On Oct 2, 2024, at 5:23 PM, Van Snyder via cctalk
<cctalk(a)classiccmp.org> wrote:
On Wed, 2024-10-02 at 16:39 -0400, Paul Koning via cctalk wrote:
For the earlier 1311, lack of overlap made
perfect sense. After all,
the 1620 has no interrupts, no parallelism of any kind: every I/O
operation stalls the CPU until the operation is finished. (That and
the BB instruction are among the reasons why Dijkstra rejected the
1620.)
1401 had overlap, but as far as I can tell, only for cards and tape.

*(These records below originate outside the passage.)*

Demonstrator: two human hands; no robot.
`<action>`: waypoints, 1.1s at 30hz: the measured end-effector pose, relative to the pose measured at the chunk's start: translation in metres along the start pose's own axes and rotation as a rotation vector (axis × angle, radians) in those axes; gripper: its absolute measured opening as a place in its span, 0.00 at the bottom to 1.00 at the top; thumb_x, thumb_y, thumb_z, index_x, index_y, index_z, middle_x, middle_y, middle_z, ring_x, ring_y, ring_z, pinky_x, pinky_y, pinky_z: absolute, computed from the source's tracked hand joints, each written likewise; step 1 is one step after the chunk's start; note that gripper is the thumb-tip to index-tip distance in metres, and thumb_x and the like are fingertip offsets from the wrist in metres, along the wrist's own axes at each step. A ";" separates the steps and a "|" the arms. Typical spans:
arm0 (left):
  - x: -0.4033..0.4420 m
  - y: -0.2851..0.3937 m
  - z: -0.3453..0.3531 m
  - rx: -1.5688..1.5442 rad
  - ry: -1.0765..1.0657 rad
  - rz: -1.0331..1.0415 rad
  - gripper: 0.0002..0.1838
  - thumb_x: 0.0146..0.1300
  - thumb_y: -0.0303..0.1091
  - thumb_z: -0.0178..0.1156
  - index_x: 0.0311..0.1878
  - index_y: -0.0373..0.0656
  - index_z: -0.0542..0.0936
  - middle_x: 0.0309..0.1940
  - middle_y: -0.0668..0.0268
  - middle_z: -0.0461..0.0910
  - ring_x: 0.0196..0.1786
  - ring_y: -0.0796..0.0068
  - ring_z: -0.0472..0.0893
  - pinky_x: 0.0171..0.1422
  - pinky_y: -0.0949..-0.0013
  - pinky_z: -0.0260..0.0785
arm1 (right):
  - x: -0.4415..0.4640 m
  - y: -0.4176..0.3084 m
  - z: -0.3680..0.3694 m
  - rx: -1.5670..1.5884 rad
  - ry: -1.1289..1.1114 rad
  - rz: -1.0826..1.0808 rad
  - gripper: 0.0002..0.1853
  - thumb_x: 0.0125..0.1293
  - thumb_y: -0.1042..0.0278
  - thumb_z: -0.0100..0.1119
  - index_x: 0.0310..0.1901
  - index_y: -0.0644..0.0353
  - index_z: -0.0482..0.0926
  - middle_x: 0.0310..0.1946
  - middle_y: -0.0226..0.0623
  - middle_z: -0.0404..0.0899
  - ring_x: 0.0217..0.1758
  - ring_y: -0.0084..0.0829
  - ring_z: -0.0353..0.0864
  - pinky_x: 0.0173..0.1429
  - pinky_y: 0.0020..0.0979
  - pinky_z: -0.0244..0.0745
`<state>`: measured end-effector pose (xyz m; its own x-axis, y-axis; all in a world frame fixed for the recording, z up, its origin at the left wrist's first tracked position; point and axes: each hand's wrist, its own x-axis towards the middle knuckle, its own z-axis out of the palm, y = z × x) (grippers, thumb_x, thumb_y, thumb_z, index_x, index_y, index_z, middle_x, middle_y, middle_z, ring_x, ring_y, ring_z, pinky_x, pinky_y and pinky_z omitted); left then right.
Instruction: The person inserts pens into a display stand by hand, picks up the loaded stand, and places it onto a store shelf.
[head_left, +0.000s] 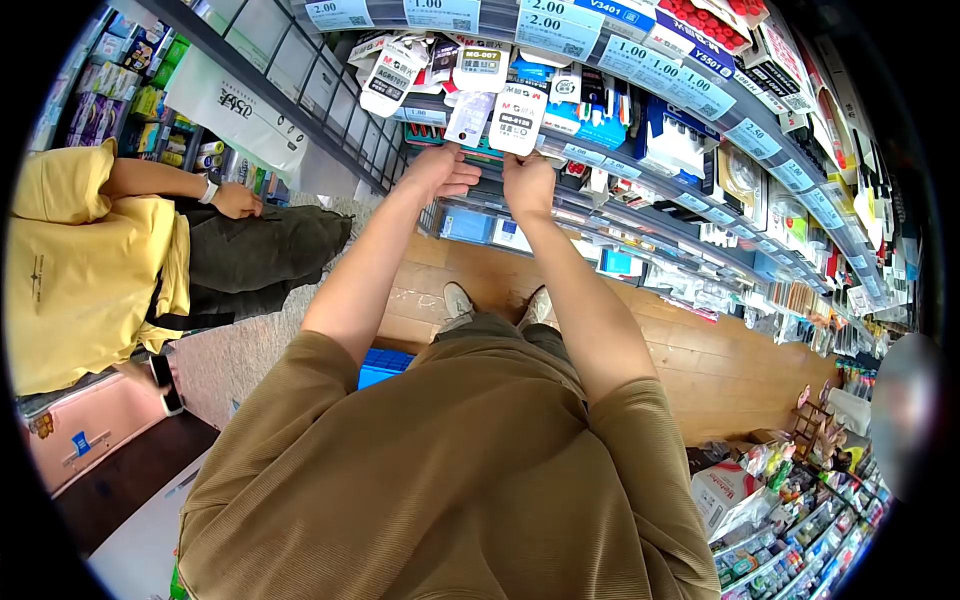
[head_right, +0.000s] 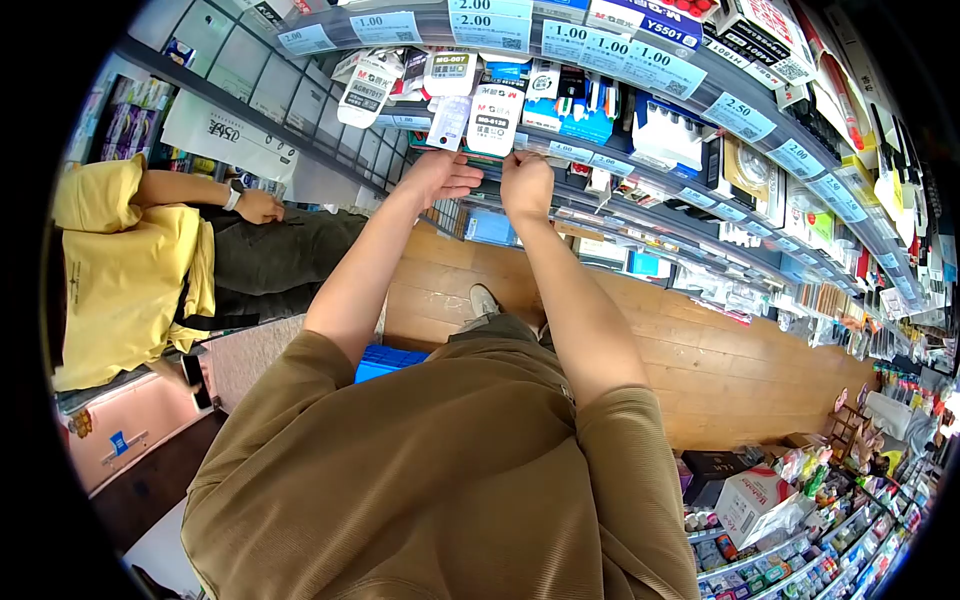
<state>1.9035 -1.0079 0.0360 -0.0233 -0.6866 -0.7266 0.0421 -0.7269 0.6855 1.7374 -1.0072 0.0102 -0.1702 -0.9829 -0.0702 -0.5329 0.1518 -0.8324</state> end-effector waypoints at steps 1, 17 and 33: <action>-0.001 0.001 0.000 0.007 0.000 -0.003 0.27 0.84 0.50 0.37 0.64 0.34 0.70 0.56 0.49 0.85 0.55 0.61 0.87 0.58 0.61 0.82 | -0.001 -0.001 0.000 -0.002 0.002 0.002 0.12 0.69 0.67 0.60 0.37 0.67 0.88 0.36 0.58 0.86 0.42 0.56 0.87 0.49 0.44 0.82; 0.002 -0.012 -0.006 -0.015 0.033 0.085 0.24 0.81 0.53 0.49 0.59 0.39 0.74 0.54 0.53 0.87 0.55 0.63 0.88 0.59 0.64 0.79 | -0.039 -0.010 -0.066 0.039 -0.303 -0.093 0.11 0.71 0.66 0.61 0.45 0.64 0.86 0.40 0.54 0.87 0.44 0.53 0.87 0.48 0.42 0.81; -0.004 -0.152 0.073 0.430 -0.425 -0.057 0.24 0.78 0.52 0.55 0.63 0.40 0.71 0.56 0.51 0.85 0.54 0.59 0.87 0.61 0.58 0.79 | -0.274 0.056 -0.317 0.159 0.355 0.326 0.14 0.77 0.66 0.61 0.58 0.64 0.84 0.47 0.34 0.88 0.39 0.21 0.82 0.39 0.23 0.77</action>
<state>1.8242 -0.8957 -0.0620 -0.4140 -0.5281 -0.7414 -0.3763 -0.6423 0.6677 1.4918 -0.6962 0.1569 -0.5925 -0.7870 -0.1719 -0.2771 0.3994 -0.8739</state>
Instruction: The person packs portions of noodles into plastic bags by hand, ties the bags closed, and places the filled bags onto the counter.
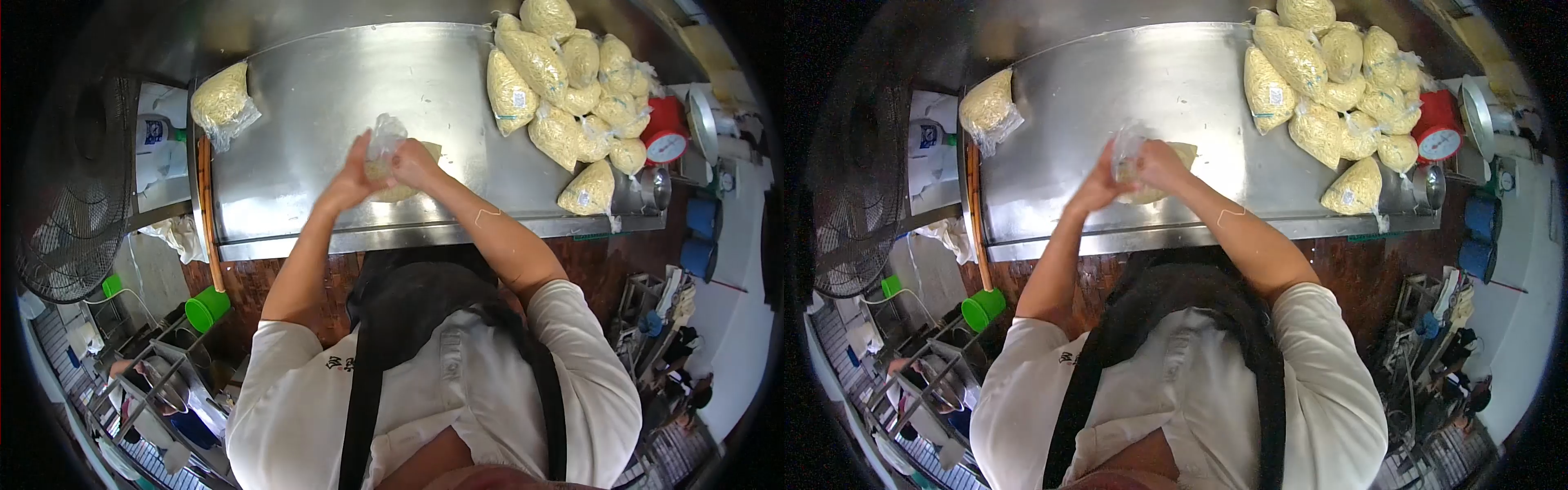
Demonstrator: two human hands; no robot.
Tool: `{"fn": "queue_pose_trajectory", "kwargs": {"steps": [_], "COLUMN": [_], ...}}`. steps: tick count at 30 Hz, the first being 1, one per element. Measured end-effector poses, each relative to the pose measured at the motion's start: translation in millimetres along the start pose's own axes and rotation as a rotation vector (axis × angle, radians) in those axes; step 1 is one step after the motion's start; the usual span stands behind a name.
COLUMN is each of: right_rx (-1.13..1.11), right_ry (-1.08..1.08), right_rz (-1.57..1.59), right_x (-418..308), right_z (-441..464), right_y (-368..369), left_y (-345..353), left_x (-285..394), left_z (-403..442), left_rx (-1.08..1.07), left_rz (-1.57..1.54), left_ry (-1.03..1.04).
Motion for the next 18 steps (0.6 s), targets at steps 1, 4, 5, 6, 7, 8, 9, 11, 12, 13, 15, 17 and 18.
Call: {"fn": "queue_pose_trajectory", "kwargs": {"steps": [1, 4, 5, 6, 7, 8, 9, 11, 12, 13, 15, 17, 18], "right_rx": [0.028, 0.022, 0.008, 0.055, 0.103, 0.154, -0.078, 0.165, 0.257, 0.308, 0.414, 0.314, 0.261], "right_ry": [-0.056, -0.069, 0.058, 0.045, 0.027, 0.016, 0.124, -0.052, -0.045, -0.022, 0.016, 0.009, 0.005], "right_rz": [-0.195, 0.208, 0.408, 0.184, -0.04, -0.261, -0.407, -0.376, -0.326, -0.387, -0.509, -0.4, -0.35], "right_x": [11, -26, 1, 13, 23, 32, 49, 50, 45, 49, 50, 56, 58], "right_z": [7, -23, -25, -31, -35, -40, -29, -33, -31, -28, -23, -11, -7], "right_y": [22, -28, -31, -32, -34, -32, -5, 15, 18, 26, 35, 36, 34], "left_y": [26, 33, 28, 32, 41, 54, 65, 85, 93, 95, 101, 93, 87], "left_x": [2, 3, -6, -24, -46, -65, -73, -79, -82, -90, -90, -72, -59], "left_z": [-7, 0, 6, 4, 6, 5, 13, 18, 18, 20, 20, 28, 28], "left_rx": [-0.06, 0.034, 0.116, 0.174, 0.232, 0.279, 0.348, 0.422, 0.458, 0.463, 0.398, 0.386, 0.407], "left_rz": [0.2, 0.029, -0.157, -0.312, -0.467, -0.623, -0.71, -0.799, -0.838, -0.74, -0.696, -0.823, -0.97], "left_ry": [0.156, 0.006, -0.141, -0.297, -0.449, -0.601, -0.519, -0.71, -0.808, -0.808, -0.884, -0.826, -0.729]}}
Point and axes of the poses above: each hand's wrist, its own z-axis towards the middle knuckle, its own y-axis out of the palm, x = y × z, the point moved 8 cm from there along z, towards the middle knuckle, and after that the axes turned 10 degrees about y, right-handed, at the moved point
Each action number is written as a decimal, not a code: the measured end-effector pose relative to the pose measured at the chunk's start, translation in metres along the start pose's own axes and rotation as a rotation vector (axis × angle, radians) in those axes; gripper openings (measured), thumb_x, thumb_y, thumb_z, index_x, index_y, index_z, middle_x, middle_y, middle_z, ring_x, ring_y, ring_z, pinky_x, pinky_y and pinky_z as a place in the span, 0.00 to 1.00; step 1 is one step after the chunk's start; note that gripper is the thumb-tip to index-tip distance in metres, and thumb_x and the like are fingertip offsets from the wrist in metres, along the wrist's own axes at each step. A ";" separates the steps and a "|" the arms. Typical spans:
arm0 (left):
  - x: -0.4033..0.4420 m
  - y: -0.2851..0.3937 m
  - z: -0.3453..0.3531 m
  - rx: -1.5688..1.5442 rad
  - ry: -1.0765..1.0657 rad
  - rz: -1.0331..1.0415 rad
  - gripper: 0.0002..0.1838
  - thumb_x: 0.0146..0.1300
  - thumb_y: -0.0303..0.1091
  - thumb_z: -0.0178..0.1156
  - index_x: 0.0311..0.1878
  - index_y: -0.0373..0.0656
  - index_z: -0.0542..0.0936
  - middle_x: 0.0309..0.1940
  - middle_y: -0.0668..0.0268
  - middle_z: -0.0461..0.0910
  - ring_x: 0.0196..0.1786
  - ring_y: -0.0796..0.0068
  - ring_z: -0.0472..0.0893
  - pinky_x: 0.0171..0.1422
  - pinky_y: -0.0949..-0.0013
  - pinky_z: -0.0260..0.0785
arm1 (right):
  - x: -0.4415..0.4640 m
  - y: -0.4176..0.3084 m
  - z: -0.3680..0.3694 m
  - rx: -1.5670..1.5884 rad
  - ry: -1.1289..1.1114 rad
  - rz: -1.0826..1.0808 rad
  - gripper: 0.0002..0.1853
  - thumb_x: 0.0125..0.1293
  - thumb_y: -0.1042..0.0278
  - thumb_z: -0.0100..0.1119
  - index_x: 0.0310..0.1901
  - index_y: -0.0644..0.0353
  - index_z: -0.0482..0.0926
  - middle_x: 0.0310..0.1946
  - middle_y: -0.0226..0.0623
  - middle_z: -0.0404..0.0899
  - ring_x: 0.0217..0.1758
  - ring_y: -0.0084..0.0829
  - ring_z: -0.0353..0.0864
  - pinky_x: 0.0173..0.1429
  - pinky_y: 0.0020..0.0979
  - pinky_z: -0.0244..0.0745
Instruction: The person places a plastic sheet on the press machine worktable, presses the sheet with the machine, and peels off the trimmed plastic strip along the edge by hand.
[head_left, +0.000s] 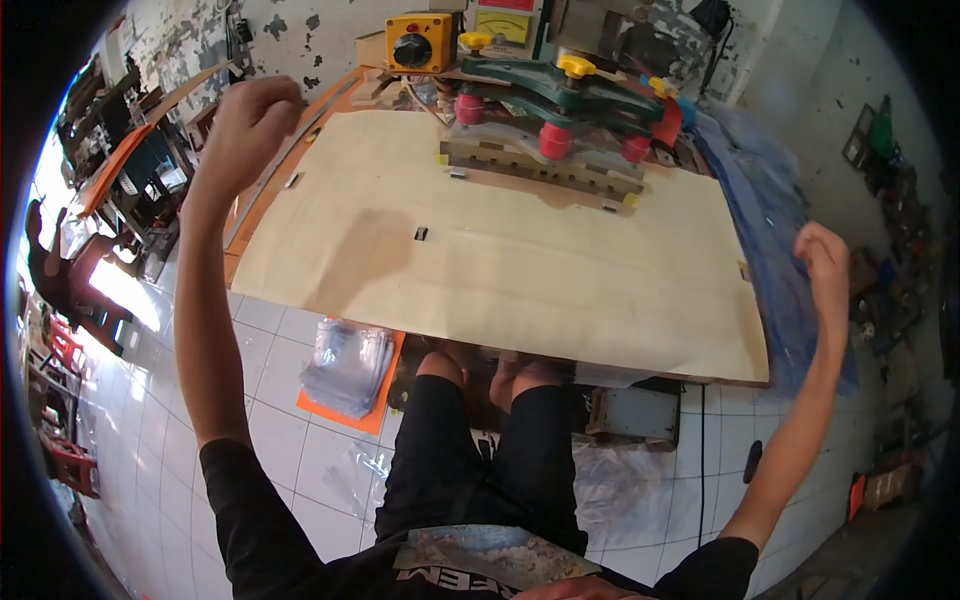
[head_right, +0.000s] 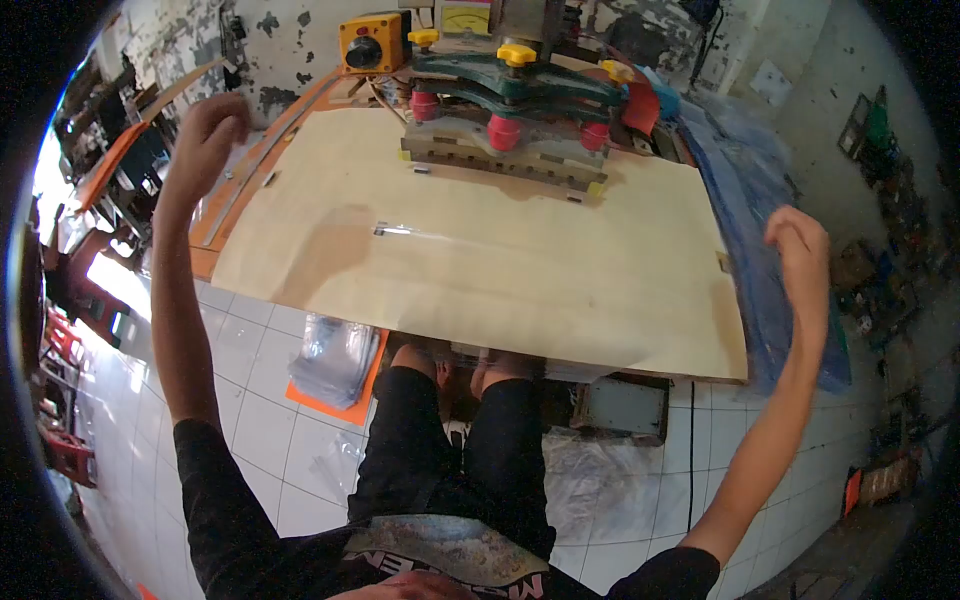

The 1403 had a buffer, and 1401 had instructions to test whether the
printer or carriage were busy, but that "overlap" didn't work the same
as for cards and tape.
I remember the 1620 being called CADET, but not because it was a
beginner computer. It didn't have arithmetic hardware. It was done by
table lookup. CADET meant "Can't Add, Doesn't Even Try." One of my
colleagues exploited the table-based arithmetic to do octal arithmetic
for satellite telemetry processing.
That would be the Model 1, which had "add-multiply tables" in lowcore. Adding
and multiplying was done by looking up entries in those tables. I assume the address was
formed from the two input digits, producing a two-digit result (or for add, maybe a one
digit result plus a carry bit encoded in the sign bit). Core memory of course is
non-volatile so unless you had a program scribble wildly, those tables would carry from
one run to the next. When in doubt, you could boot the add-multiply tables card deck to
load the correct values.
And yes, you could do octal arithmetic that way, in the sense of interpreting a string of
digits in memory as octal rather than decimal digits. Neat hack.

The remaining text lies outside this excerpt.